### Records to process:
+ + +

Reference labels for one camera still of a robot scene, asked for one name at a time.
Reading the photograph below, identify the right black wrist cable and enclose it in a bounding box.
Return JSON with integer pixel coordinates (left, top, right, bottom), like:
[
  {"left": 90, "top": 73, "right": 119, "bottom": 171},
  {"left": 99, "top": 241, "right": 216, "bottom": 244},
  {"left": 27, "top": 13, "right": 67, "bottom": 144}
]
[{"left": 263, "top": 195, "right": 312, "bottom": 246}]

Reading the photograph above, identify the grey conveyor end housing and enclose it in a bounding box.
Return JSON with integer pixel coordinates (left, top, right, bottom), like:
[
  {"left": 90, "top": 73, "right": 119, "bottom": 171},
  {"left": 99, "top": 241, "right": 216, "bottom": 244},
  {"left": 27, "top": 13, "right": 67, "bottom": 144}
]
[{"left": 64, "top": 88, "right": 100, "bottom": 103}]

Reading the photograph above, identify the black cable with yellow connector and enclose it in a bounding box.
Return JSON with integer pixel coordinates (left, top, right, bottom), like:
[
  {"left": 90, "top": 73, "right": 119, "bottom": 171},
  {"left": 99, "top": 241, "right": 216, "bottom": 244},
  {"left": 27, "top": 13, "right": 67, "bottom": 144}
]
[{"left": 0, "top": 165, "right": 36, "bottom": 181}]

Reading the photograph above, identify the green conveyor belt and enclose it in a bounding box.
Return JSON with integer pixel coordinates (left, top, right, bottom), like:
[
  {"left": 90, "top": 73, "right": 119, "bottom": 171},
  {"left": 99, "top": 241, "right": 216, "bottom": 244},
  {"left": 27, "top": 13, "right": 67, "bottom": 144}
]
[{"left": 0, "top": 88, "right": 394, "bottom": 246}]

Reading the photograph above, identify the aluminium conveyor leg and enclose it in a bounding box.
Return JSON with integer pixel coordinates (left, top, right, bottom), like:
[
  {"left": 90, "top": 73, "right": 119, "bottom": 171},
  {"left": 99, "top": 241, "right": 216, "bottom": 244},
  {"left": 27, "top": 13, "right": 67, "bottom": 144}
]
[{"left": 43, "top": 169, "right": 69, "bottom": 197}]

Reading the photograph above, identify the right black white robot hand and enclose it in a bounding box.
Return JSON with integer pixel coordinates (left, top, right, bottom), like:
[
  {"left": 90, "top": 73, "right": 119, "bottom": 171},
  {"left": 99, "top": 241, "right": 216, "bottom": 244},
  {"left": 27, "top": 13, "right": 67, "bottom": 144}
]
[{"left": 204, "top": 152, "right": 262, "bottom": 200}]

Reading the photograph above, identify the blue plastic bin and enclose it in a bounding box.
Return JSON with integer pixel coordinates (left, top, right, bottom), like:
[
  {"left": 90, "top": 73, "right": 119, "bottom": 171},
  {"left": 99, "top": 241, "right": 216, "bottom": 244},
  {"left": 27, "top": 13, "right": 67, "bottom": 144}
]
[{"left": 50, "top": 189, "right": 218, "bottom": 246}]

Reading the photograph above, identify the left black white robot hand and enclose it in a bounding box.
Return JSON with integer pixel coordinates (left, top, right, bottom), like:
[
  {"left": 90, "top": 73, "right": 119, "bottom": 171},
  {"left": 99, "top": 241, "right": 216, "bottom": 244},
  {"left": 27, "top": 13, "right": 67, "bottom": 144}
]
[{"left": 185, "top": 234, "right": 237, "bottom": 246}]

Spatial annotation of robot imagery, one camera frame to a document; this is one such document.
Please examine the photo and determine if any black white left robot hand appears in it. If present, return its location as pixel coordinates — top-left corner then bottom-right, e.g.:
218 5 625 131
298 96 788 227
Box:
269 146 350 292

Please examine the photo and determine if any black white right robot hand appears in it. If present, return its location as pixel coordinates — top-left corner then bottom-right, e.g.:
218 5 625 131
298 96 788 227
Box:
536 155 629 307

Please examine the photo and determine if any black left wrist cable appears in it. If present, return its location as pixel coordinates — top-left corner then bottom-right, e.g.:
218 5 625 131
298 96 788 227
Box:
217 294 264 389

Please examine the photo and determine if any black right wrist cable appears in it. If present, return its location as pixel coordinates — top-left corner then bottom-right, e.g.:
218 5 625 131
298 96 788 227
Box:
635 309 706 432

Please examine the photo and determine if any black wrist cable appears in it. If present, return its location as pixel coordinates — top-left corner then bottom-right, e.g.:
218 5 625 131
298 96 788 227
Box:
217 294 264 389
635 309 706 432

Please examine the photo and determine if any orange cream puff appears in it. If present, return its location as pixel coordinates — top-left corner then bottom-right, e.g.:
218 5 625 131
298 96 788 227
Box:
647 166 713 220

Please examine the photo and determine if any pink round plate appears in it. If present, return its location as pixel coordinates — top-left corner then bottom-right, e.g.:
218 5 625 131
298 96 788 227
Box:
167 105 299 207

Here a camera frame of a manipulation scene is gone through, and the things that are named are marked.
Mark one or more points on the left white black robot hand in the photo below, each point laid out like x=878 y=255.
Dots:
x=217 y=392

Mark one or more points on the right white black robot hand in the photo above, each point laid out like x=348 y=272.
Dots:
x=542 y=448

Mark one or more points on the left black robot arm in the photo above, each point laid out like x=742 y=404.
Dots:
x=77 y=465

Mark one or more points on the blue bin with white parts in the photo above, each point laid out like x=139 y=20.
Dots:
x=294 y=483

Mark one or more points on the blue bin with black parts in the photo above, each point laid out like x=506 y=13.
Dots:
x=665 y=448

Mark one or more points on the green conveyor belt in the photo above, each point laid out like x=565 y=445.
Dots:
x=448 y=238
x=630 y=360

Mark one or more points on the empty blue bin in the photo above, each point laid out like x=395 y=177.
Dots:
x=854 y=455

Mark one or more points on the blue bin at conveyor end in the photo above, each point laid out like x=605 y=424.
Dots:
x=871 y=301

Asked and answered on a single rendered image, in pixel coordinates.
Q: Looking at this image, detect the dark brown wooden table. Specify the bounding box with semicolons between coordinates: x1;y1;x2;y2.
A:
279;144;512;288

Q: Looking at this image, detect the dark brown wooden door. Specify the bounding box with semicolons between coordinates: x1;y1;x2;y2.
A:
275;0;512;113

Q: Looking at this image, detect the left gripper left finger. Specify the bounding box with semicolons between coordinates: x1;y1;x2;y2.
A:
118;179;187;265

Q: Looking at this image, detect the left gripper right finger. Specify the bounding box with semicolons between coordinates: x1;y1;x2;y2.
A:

+ + +

### What is needed:
Would you print, exactly as written, every line above from the one holding "Mark one or more points on the blue bin with black" through the one holding "Mark one or more points on the empty", with both included and no other lines?

### Result of this task:
Mark one or more points on the blue bin with black parts in the photo above, each point laid out like x=506 y=13.
Dots:
x=665 y=448

Mark one or more points on the green conveyor belt in the photo above, each point laid out like x=565 y=445.
Dots:
x=448 y=238
x=630 y=360

Mark one or more points on the empty blue bin in the photo above, each point laid out like x=395 y=177.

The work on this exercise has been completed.